Future studies can explore whether a more refined calculation for cervical regions, potentially expanding the analysis to include the entire cervical (C1–C7) which could improve the accuracy and reliability of these measures. Optimizing these methods could lead to more robust and clinically relevant BMD assessments across different spinal regions. Future work may consider innovations in the MRI-based calculation of VBQ scores to further improve their utility.

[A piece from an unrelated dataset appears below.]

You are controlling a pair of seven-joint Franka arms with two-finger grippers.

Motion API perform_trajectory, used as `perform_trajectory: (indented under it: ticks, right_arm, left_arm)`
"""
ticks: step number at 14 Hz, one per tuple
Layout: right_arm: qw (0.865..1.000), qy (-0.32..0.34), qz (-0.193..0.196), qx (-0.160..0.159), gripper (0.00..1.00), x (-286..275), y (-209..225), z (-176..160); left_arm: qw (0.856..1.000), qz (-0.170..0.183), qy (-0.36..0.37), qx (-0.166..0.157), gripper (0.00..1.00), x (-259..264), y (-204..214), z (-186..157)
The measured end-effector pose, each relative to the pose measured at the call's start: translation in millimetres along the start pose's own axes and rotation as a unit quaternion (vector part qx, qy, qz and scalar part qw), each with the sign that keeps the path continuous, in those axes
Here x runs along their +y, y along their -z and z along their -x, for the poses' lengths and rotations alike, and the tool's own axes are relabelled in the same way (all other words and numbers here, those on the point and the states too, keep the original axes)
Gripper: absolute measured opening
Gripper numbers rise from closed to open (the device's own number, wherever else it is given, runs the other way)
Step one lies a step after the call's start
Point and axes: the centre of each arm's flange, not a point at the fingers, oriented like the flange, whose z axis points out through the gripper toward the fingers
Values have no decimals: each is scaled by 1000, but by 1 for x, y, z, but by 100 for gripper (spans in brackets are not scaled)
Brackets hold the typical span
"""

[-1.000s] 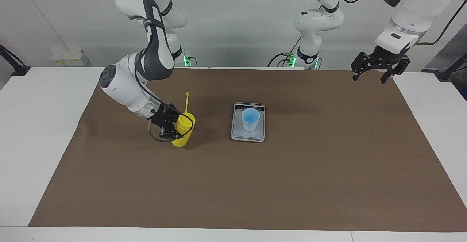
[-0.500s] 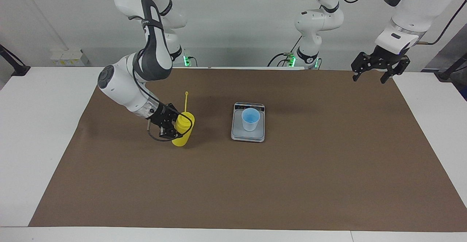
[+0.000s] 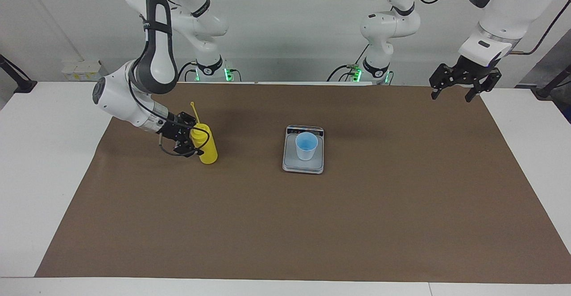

Our study has several limitations that must be considered when interpreting these results. First, although our results were nearly identical to those of Razzouk et al., the sample size in this study may have been insufficient to detect an accurate correlation between CVBQ, HU and DEXA [10]. Larger, more diverse populations could provide greater statistical power and perhaps uncover relevant associations that were not observed here. Additionally, the single-institution design may limit generalizability, though it also ensures consistent imaging protocols and eliminates inter-institutional variability in acquisition and post-processing. We focused on VBQ because it is the most validated MRI-derived metric in operative spine cohorts; alternative MRI or CT methods (e.g., texture analysis or QCT) were not pursued given limited standardization and our sample size, which would have precluded robust comparative statistics.

5. Conclusions

The cervical CVBQ score demonstrated a weak correlation to DEXA and Hounsfield Unit (HU) measurements in our study. This suggests that CVBQ may not yet be a reliable substitute for DEXA or HU in determining osteoporosis or fracture risk in the cervical spine, although it may still hold value in predicting postoperative outcomes, such as cage subsidence. Despite these findings, the ability of VBQ to leverage existing MRI data, avoiding the need for additional imaging or radiation, positions it as an attractive tool for clinicians. While cervical VBQ’s current role in clinical practice remains limited, future studies will continue to explore how it can serve as a valuable adjunct in certain situations, particularly for surgical risk assessment.